His showpiece is a westside Bend home that's constructed largely of recycled timbers, telephone poles, and post consumer board. Schmitz who recently finished work on the home, and has started work on another almost identical model, dubbed the project Recycled Home (Number 1), and the description is right on. Most of the exterior and many of the interior materials are enjoying a second lease on life. Timbers for the front porch came from a lumber shed, much like our own dearly departed crane shed, in Weed, California where Schmitz spent two years deconstructing the massive building. Thanks to the prevalence of materials from the Weed project and other mill deconstruction jobs, the home and grounds have a sort of sawmill motif. The corrugated metal roof came from a building that was part of a decommissioned kiln system in Gilchrist.
If the local real estate market ever climbs out of the doldrums, the home will be more than just a one-off. Schmitz has nine lots at the base of Overturf Butte that were once part of a small nursery. He plans to redevelop the entire site, creating a mini "recycled neighborhood" that's sandwiched in with a bunch of otherwise cookie-cutter craftsman homes.
"The sustainable block is what we're dubbing it," said Schmitz who is getting ready to test the market for his secondhand home. He plans to put Recycled Home Number One on the market soon.
I asked Schmitz where he's going to live if the home sells.
He just shrugs his shoulders.
"I can live anywhere," he tells me. And I believe him, probably because he's got the messianic look in his eye.
He's a man on a mission, not just to build greener homes, but also to change the way that homes are built. And he moves quickly from discussing his recycled shingles to his legal strategy for forcing the county to crackdown on developers that opt for wholesale demolition of reusable buildings and building materials.
Schmitz, who has lived in Bend for almost two decades, got interested in building and woodworking as a kid growing up in Arizona.
"I always liked log homes. As a kid I was fascinated by them." He took woodworking shops in high school. After graduating, he worked with an uncle building tract homes in Arizona's blooming subdivisions.
When he moved to Central Oregon in the early 90s he started a log home restoration business. Seeing opportunity to reuse and refurbish building materials, he started a salvage business. He's spent most of the past few years growing that business, but he continued to build on the side.
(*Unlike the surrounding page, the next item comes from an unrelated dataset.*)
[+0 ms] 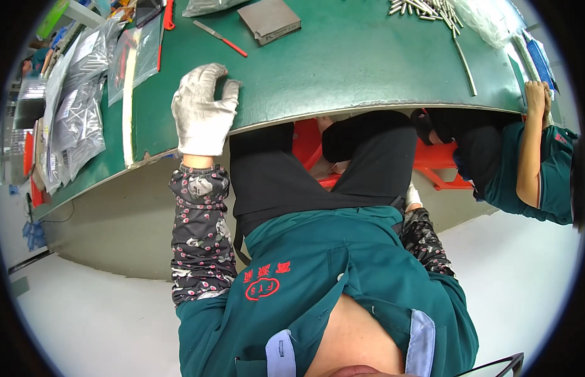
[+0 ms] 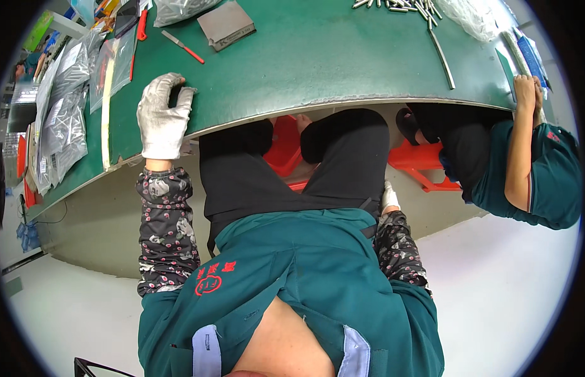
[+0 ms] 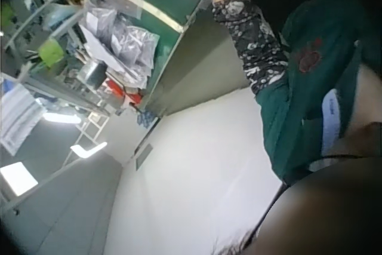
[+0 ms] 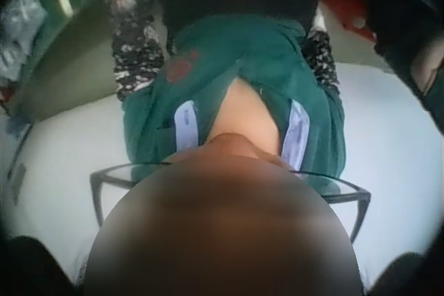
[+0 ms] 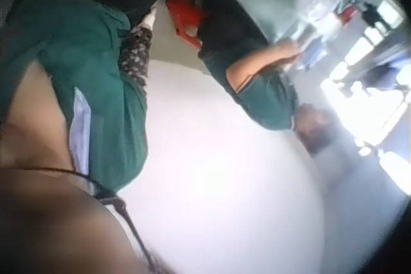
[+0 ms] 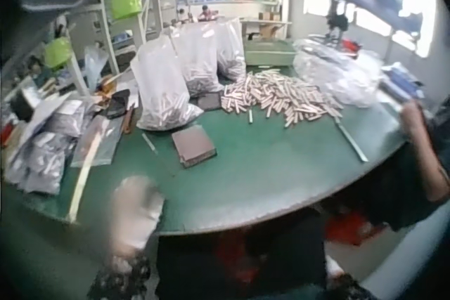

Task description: Inspecting, aligning, and bundling small metal cylindrical pins on a workbench.

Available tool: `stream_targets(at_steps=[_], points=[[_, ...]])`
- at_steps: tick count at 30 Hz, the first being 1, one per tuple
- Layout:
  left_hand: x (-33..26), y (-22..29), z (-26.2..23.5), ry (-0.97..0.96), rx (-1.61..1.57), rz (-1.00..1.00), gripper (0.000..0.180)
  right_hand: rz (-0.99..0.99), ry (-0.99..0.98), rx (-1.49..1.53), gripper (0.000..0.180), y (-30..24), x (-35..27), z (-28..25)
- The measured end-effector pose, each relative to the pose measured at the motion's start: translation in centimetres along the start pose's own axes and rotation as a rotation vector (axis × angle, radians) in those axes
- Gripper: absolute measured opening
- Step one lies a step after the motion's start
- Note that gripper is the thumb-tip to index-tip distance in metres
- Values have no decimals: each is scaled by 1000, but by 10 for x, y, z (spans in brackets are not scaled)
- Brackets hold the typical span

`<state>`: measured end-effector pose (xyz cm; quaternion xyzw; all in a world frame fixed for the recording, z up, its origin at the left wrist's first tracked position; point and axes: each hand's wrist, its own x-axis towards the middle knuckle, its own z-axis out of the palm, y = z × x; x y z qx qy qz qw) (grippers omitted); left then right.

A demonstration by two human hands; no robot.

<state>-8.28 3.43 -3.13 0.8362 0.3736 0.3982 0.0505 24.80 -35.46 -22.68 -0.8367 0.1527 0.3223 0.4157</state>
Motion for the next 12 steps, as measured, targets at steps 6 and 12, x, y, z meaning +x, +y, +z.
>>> stream_targets(at_steps=[6, 12], points=[[3, 8, -6, 6, -68, 11, 18, -79, -189, -39, 63, -20, -11, -1], [19, 22, -33, 23, -163, 83, 22, -565, -123, 63, 40, -117, -15, 39]])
His current venture, Boxcar Productions, marries the two interests by incorporating his salvaged materials into his new building projects.
Schmitz said his philosophy is about more than just using old materials. The homes are energy efficient and built to outperform and outlast the mass produced homes that have proliferated over the past few years. A floating foundation allows the home to utilize the earth's radiant heat, while a low energy furnace and fan system recycles warm air from the top of the house to the main floor. Flooring from old rail cars (hence the name) and other reusable materials are used in place of sheet rock on the ceilings and walls.
Schmitz said he built the first home on the lower west side that sold for more than $250K. It's located right next door to his Recycled Home. The home had a number of sustainable elements so Schmitz knows there's a market for homes with Green features. The question now: Is there a market for one with a Green soul?